Large Language Models Enhance Question Answering Through Analyzing Retrieving and Reasoning

The Future of Question Answering: Large Language Models Analyze, Retrieve, and Reason

Interaction with computers through natural language has made enormous progress in recent years. A central aspect of this development is automated question answering (QA). While earlier systems often relied on predefined rules and rigid knowledge bases, Large Language Models (LLMs) open up new possibilities for more complex and flexible QA systems.

A promising approach that fully exploits the potential of LLMs is the combination of analysis, retrieval, and reasoning – a process referred to as ARR (Analyzing, Retrieving, Reasoning). This approach allows questions to be answered more comprehensively and precisely by combining the strengths of LLMs with external information sources.

Analyzing the Question: The First Step to a Precise Answer

The ARR process begins with the analysis of the incoming question. Here, the LLM uses its capabilities in the field of Natural Language Understanding (NLU) to understand the user's intent. The question is broken down to identify keywords, entities, and the type of information sought. This analysis forms the basis for the subsequent steps.

Retrieving Relevant Information: Expanding the Knowledge Horizon

In the next step, the system retrieves relevant information from various sources. These can be structured databases, knowledge graphs, or unstructured text documents. The previously extracted keywords and entities serve as search terms to find the most relevant information. The selection of appropriate information sources is crucial for the quality of the final answer.

Reasoning and Generating the Answer: The Art of Synthesis

After the relevant information has been retrieved, the LLM combines the acquired knowledge with its own knowledge and derives an answer. This step requires complex reasoning abilities to integrate the various pieces of information and generate a coherent and precise answer. The answer can be presented in various formats, such as text, tables, or diagrams.
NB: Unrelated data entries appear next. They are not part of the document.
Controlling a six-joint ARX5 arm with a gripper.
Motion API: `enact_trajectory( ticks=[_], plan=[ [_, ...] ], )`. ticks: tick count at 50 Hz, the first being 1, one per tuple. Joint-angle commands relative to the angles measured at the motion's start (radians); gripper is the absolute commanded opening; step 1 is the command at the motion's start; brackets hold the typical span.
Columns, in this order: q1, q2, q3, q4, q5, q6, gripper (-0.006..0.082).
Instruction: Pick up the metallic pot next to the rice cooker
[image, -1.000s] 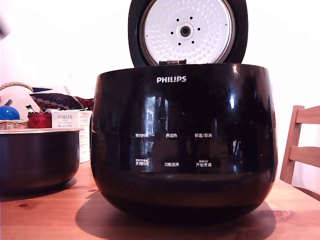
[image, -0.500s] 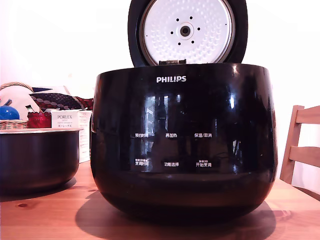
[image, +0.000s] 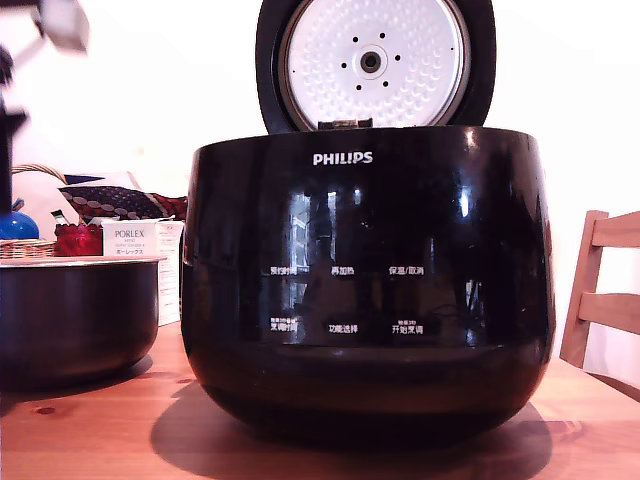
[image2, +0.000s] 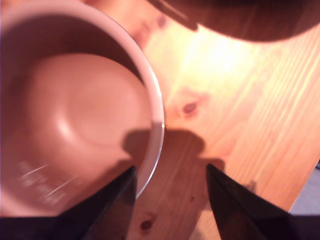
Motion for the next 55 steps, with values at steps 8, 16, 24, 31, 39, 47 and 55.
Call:
enact_trajectory(
  ticks=[8, 16, 24, 31, 39, 47, 55],
  plan=[
    [0.004, 0.086, 0.007, 0.045, 0.000, 0.035, 0.0402],
    [0.004, 0.147, 0.007, 0.076, -0.015, 0.047, 0.0402],
    [0.004, 0.194, 0.007, 0.102, -0.035, 0.050, 0.0399],
    [0.004, 0.201, 0.007, 0.117, -0.037, 0.069, 0.0362],
    [0.010, 0.201, 0.007, 0.128, -0.037, 0.087, 0.0248],
    [0.011, 0.202, 0.007, 0.126, -0.037, 0.096, -0.0031],
    [0.011, 0.201, 0.007, 0.123, -0.038, 0.101, -0.0021]
  ],
)
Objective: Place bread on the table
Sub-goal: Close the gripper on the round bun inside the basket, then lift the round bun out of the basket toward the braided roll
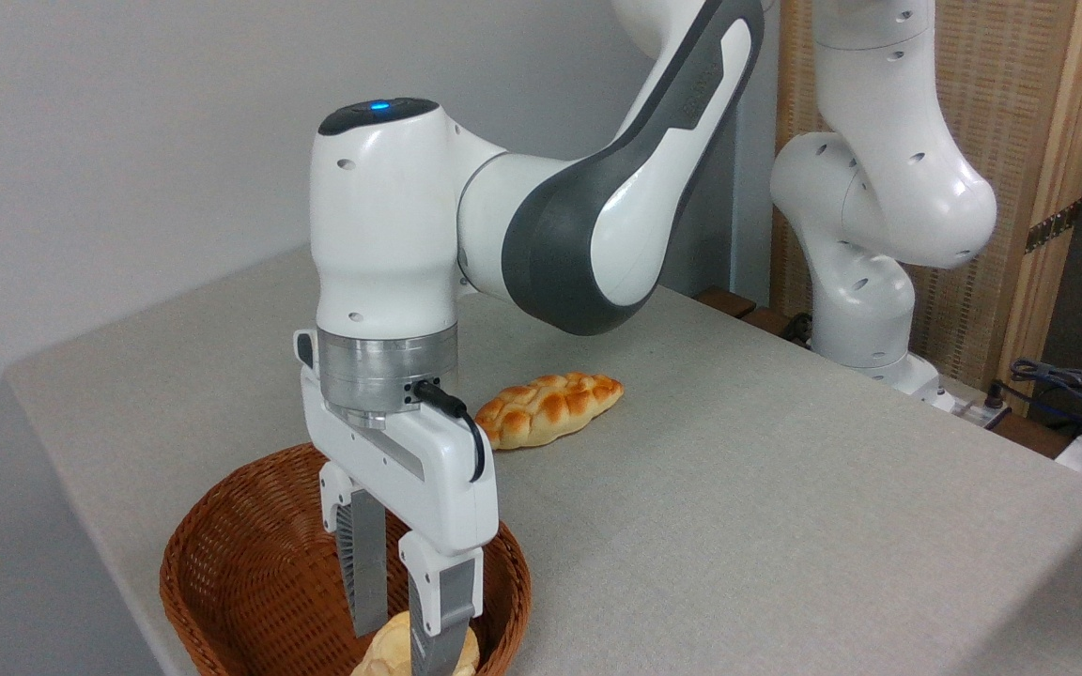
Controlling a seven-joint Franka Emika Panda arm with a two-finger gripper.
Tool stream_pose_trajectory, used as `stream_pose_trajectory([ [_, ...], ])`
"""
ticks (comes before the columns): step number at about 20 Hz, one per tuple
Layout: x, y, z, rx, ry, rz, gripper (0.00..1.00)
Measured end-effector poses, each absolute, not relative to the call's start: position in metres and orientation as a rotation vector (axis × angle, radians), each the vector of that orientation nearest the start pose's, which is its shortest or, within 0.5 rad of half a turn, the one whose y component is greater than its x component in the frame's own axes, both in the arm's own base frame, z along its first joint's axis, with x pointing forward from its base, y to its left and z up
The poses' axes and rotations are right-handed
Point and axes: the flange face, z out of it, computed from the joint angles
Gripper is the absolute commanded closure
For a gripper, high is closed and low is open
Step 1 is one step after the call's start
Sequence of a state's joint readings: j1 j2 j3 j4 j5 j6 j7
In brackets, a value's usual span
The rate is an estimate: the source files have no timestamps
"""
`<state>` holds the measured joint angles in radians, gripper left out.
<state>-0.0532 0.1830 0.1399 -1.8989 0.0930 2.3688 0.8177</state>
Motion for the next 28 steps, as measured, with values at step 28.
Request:
stream_pose_trajectory([
  [28, 0.6256, 0.0542, 0.4344, -2.643, 1.222, -0.282, 0.72],
])
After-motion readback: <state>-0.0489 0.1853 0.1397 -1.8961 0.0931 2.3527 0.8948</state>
Advantages of the ARR Approach: Precision, Flexibility, and Scalability

The ARR approach offers several advantages over traditional QA systems. By combining analysis, retrieval, and reasoning, more complex questions can be answered that go beyond the knowledge stored in the LLM. The flexibility of the system allows the integration of various information sources and adaptation to different application areas. Furthermore, the approach is scalable and can handle growing amounts of data.

Application Areas: From Chatbots to Expert Systems

The potential of ARR-based QA systems is enormous. They can be used in various areas, from customer service chatbots to specialized expert systems. In medicine, for example, they can assist with diagnosis support by retrieving relevant information from medical databases and specialist literature. In the field of education, they can provide personalized learning content and answer students' questions.

Future Developments: Improving Reasoning Abilities and Transparency

Despite the promising results, there are still challenges to overcome. Improving the reasoning capabilities of LLMs is a central aspect of future research. Furthermore, the transparency of the system is important to ensure the traceability of the answers. The development of methods to explain the reasoning processes is therefore another important research focus.

Bibliography: - Pan, Y., et al. (2023). Retrieving-to-Answer: Zero-Shot Video Question Answering with Frozen Large Language Models. *ICCV 2023 Workshops*. - Jain, P. (n.d.). Integrating Large Language Models with Graph-based Reasoning for Conversational Question Answering. - Liu, P., et al. (2021). Beyond Boundaries: A Human-like Approach for Out-of-Distribution Generalization. *Transactions of the Association for Computational Linguistics*, *9*, 1512-1527. - Perez, E., et al. (2025). ARR: Question Answering with Large Language Models via Analyzing, Retrieving, and Reasoning. *arXiv preprint arXiv:2502.04689v1*. - Sumit, R. (2024, August 24). *Tweet*. Twitter. - Wu, C., et al. (2024). A Survey on Large Language Model based Question Answering. *arXiv preprint arXiv:2312.10997*. - Yang, Z., et al. (2024). Enhancing Large Language Models with Tool Use for Complex Question Answering. *OpenReview*. - Zhang, L., et al. (2025). A Comprehensive Survey on Large Language Models for Question Answering. *Springer*. - Zhao, W., et al. (2025). Image Question Answering with Large Language Models. *ScienceDirect*.